The panorama of contemporary music in Europe is vibrant and highly stimulating. There are many composers and musicians who embrace avant-garde music and actively circulate new ideas from one country to another in a wonderfully dynamic manner. Unfortunately, for some time now, resources allocated to new music have been progressively reduced due to a shortsighted, unvisionary, and ideal-less policy.
I believe it’s necessary for those responsible for the artistic direction of festivals, those who manage institutions, and important musical entities to have more courage and awareness that the fear of the new is merely a result of ignorance and conservatism. This can lead, at best, to the imposition of inconsistent trends and, at worst, to programming works composed half a century ago. We must strive to discover the new.

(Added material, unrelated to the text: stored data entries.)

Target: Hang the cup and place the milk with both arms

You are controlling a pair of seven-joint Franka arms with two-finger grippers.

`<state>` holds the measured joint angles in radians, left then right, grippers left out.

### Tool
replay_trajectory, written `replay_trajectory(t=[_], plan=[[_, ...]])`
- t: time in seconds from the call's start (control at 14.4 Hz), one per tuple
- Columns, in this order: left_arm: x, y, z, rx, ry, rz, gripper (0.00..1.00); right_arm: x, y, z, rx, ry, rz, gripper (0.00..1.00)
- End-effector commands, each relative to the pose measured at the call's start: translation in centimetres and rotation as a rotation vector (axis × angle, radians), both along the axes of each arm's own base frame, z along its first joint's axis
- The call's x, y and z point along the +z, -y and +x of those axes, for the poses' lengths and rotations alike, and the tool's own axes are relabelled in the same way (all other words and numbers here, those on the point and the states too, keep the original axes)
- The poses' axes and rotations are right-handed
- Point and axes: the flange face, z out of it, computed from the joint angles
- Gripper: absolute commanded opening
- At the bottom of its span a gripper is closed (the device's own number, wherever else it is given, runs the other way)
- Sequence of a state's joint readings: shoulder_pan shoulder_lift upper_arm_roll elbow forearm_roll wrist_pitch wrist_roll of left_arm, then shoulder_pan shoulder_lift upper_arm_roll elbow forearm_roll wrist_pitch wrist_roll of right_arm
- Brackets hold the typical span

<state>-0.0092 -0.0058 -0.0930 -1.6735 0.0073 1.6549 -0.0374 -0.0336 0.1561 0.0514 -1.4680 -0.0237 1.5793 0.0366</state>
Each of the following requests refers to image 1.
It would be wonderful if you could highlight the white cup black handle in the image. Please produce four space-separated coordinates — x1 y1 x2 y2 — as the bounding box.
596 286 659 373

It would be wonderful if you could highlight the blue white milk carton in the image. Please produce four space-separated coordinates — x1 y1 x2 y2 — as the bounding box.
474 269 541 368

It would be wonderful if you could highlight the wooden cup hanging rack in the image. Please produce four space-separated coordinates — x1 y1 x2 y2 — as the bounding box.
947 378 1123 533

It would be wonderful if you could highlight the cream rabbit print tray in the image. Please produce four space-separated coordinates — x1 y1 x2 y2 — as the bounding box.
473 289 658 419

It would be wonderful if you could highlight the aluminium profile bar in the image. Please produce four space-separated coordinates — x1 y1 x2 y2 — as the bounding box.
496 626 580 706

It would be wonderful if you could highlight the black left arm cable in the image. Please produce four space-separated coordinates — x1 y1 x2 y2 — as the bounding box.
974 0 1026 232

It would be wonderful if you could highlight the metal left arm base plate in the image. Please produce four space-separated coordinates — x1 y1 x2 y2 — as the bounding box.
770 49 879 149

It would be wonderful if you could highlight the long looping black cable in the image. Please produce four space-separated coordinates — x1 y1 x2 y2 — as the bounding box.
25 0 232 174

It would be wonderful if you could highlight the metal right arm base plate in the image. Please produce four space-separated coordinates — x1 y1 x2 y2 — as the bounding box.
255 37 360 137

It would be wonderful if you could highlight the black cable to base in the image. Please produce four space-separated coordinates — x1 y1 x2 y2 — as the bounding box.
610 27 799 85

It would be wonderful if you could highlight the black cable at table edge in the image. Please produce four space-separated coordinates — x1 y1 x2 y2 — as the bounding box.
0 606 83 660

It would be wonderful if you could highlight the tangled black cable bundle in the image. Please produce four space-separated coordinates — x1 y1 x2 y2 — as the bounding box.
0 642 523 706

In Mexico, the panorama has changed significantly compared to when you were a student, and I must say that there have been many years when the investment in resources, not only in contemporary music but in all music, has been consistent and extraordinary. This has produced remarkable results that unfortunately, in the last four years, since the direction of almost all of the country’s most important cultural institutions changed, are rapidly dissipating. However, there are still many musicians and composers who remain very active not only locally.
You have taught over the years at the conservatories of Alessandria, Parma, and Milan. How do you see yourself as a teacher, and how important is this activity to your identity as a musician?
Teaching is for me a second vocation and it is not limited to the institutions where I work, as I am often invited to give masterclasses and lectures abroad in prestigious contexts. I believe that one can be a good teacher only by fully and at a high level practicing the craft they intend to teach.